Mathematics (Sep 2021)

Matrix Profile-Based Approach to Industrial Sensor Data Analysis Inside RDBMS

  • Mikhail Zymbler,
  • Elena Ivanova

DOI
https://doi.org/10.3390/math9172146
Journal volume & issue
Vol. 9, no. 17
p. 2146

Abstract

Read online

Currently, big sensor data arise in a wide spectrum of Industry 4.0, Internet of Things, and Smart City applications. In such subject domains, sensors tend to have a high frequency and produce massive time series in a relatively short time interval. The data collected from the sensors are subject to mining in order to make strategic decisions. In the article, we consider the problem of choosing a Time Series Database Management System (TSDBMS) to provide efficient storing and mining of big sensor data. We overview InfluxDB, OpenTSDB, and TimescaleDB, which are among the most popular state-of-the-art TSDBMSs, and represent different categories of such systems, namely native, add-ons over NoSQL systems, and add-ons over relational DBMSs (RDBMSs), respectively. Our overview shows that, at present, TSDBMSs offer a modest built-in toolset to mine big sensor data.

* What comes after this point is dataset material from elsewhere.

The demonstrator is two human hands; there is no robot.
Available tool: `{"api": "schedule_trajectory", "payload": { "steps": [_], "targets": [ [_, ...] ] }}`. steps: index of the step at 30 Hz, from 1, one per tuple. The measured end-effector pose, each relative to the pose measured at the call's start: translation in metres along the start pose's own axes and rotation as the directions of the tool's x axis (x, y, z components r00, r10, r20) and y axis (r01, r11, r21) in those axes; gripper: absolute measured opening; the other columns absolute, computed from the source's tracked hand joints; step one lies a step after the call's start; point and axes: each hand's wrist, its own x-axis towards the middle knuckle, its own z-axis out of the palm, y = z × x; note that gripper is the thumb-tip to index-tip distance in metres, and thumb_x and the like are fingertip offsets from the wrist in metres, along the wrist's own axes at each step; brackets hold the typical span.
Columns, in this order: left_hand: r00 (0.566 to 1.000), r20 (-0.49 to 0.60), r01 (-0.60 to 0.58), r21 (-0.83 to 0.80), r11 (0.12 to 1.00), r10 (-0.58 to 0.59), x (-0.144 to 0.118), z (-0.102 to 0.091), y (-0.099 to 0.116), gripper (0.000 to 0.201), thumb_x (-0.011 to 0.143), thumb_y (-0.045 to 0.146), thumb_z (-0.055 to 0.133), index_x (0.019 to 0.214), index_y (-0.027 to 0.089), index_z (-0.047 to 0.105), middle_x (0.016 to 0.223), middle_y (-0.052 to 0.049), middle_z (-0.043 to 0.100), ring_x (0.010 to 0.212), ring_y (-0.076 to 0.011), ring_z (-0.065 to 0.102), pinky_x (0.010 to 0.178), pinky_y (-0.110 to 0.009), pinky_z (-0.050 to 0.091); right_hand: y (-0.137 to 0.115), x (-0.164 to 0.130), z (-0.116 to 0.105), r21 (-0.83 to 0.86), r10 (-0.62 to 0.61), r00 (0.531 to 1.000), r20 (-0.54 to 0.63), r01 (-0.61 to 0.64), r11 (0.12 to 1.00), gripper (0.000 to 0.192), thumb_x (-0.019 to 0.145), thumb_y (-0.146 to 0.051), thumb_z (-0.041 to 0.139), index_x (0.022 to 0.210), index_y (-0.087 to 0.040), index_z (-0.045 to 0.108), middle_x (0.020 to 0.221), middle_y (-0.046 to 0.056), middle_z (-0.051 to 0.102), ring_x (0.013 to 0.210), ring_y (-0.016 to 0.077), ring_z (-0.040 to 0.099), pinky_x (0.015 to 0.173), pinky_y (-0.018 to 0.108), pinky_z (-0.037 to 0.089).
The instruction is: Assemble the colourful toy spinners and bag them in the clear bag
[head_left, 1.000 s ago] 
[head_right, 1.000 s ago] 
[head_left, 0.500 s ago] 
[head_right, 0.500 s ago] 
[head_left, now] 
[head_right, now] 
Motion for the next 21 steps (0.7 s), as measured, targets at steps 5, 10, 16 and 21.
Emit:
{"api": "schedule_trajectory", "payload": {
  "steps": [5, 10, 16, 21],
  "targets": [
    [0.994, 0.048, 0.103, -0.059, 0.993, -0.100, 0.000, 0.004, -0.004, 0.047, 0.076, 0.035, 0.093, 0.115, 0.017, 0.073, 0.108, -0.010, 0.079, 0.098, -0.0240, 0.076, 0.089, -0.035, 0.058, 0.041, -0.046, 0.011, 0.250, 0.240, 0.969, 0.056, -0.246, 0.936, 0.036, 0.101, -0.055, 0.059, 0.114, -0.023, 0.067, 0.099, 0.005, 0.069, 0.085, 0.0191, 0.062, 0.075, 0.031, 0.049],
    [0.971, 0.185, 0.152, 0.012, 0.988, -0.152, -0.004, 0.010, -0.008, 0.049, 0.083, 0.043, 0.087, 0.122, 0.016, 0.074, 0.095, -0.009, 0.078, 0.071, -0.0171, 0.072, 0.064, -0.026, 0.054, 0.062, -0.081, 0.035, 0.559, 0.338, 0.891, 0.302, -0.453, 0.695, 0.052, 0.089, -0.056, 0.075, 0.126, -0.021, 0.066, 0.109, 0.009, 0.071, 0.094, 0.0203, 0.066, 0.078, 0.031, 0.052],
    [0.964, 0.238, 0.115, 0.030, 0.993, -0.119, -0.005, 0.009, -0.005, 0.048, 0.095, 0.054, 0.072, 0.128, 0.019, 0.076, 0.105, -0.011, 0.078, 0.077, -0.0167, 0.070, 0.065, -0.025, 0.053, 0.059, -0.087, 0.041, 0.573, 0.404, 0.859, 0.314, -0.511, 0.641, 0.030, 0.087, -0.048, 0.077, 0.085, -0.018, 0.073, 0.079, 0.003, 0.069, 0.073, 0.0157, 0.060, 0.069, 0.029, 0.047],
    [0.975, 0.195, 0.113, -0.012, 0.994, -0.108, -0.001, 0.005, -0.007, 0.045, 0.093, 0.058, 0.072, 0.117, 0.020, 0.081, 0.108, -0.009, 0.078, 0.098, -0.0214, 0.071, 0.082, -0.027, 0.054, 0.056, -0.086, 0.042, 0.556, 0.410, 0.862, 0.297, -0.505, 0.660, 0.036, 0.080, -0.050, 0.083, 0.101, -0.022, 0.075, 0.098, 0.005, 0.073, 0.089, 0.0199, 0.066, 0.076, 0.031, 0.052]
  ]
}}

This leads to the use of third-party mining systems and unwanted overhead costs due to exporting data outside a TSDBMS, data conversion, and so on. We propose an approach to managing and mining sensor data inside RDBMSs that exploits the Matrix Profile concept. A Matrix Profile is a data structure that annotates a time series through the index of and the distance to the nearest neighbor of each subsequence of the time series and serves as a basis to discover motifs, anomalies, and other time-series data mining primitives. This approach is implemented as a PostgreSQL extension that allows an application programmer both to compute matrix profiles and mining primitives and to represent them as relational tables. Experimental case studies show that our approach surpasses the above-mentioned out-of-TSDBMS competitors in terms of performance since it assumes that sensor data are mined inside a TSDBMS at no significant overhead costs.